Another question: How do trucks enter the highway? They need almost forever to gain speed with their 80kpounds of load.
And do you really need the final speed at the end of the ramp? What do you do if there is absolutely no room to get on the line? Make an accident? Or is it better to watch the traffic?
And are the driving habits in the US that egoistic, that you do not use your brakes, no matter what happens? Likewise: Hey that slow guy is trying to enter the highway -- let's crush him! I simply can't believe. The germans are told to be very egoistic drivers, yet they lover their cars, so they will brake.
With a 11s 0-60MPH-car you will need less than 200 meters (somewehre between 147m - 300m) to get to the 60MPH, with a 14 secons car, it will be less than 250m. Not a so big of a change
Cold motors are really bad in power, but yet
So, enough of me being a flamebait
Happy coding!
Okay, we're arguing over a faulty generalization that is not in any form a fact nor truth, but instead bullshit, and FUD.
"many cars can easily beat a Prius hybrid on fuel economy" is as true as "all geeks wear glasses" or "your momma is fat..." without any scientific numbers to fairly digest against.
Thank you for at least naming one vehicle such as the VW Golf to compare with, but it's only slightly comparable to the Prius in FE, size, and weight.
Briefly, fueleconomy.gov has the Golf at 34MPG for a diesel TDI (or 29.58MPG gasoline) with 638593.389 cubic inches on 3091 lbs over 98.9 inch wheelbase, or 0.01099/0.00956 MPG/lb respectively. 30miles * 30 days @ 34MPG @ $2.96 diesel = $78.

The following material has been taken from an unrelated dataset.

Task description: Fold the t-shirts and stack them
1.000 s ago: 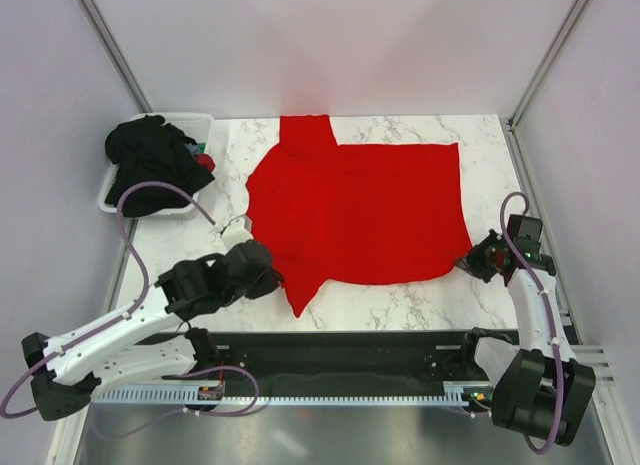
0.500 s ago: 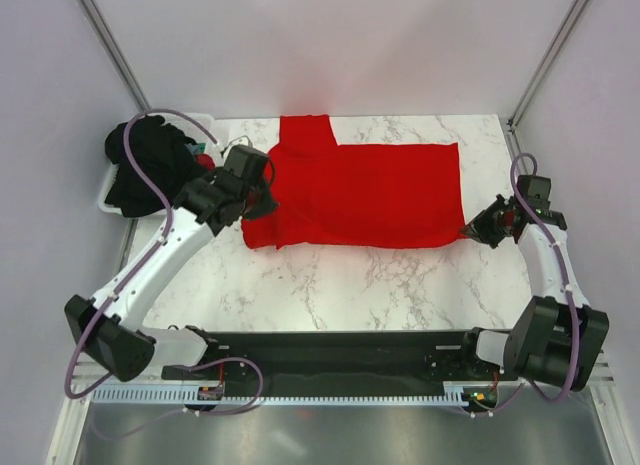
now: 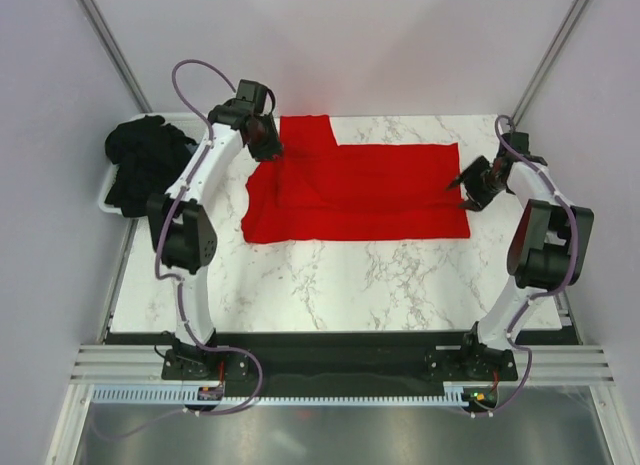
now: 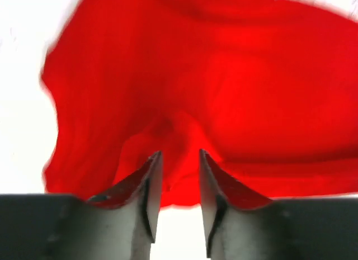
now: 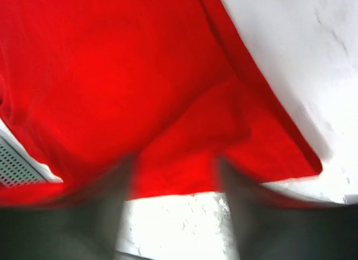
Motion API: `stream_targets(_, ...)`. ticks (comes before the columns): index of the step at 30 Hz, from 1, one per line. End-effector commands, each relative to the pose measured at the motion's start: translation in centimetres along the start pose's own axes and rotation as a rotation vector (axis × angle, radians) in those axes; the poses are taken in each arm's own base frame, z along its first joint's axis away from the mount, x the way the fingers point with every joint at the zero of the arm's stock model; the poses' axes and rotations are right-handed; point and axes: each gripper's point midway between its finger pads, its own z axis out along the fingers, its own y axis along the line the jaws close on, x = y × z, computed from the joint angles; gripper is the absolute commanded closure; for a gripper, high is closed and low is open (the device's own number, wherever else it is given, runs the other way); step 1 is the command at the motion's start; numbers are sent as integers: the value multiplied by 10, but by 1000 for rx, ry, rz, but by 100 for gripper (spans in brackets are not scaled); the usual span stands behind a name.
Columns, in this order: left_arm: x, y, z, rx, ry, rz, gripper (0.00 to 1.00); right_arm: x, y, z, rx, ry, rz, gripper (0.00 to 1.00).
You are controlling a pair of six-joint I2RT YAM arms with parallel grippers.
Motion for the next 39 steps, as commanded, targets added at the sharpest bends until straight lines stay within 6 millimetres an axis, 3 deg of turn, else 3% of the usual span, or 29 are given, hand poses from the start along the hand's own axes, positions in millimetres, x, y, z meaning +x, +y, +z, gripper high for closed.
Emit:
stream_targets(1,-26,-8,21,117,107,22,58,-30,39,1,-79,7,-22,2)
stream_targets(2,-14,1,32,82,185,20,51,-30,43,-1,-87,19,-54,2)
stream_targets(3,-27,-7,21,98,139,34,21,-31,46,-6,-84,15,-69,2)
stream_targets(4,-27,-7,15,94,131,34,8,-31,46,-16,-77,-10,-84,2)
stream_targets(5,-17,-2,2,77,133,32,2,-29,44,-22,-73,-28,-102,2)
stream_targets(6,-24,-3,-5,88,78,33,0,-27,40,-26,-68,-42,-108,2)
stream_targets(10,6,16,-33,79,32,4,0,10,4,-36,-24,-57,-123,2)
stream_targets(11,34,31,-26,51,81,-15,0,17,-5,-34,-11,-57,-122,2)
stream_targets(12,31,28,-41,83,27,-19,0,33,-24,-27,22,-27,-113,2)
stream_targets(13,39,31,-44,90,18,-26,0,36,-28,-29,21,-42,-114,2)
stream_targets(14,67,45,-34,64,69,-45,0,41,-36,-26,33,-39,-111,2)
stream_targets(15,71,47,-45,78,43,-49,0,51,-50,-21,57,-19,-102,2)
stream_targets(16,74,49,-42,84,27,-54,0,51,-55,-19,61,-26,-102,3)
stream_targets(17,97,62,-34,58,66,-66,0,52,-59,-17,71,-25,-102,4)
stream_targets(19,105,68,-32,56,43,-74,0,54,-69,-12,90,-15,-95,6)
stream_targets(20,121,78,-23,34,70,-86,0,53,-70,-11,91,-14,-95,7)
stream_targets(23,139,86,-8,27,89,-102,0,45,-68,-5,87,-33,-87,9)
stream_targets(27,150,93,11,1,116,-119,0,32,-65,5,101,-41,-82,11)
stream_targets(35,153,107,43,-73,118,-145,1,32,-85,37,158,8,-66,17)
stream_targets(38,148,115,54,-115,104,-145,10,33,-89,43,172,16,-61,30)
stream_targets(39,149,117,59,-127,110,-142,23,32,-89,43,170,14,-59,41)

A Prius is 46MPG (16.42MPG more) on gasoline with 690373.25 (51779.861 more cubic inches) on 2890 lbs over a 106.3 inch wheelbase, or 0.01591 MPG/lb. 30 miles * 30 days @ 46MPG @ $3.228 gasoline = $63.
Price between the two is ~$1K MSRP. My scientific conclusion is the Prius is bigger, lighter, and more fuel efficient per pound than the diesel Golf, so a better value. Probably not as fun to drive, however.
Got another "easily beat a Prius hybrid on fuel economy"?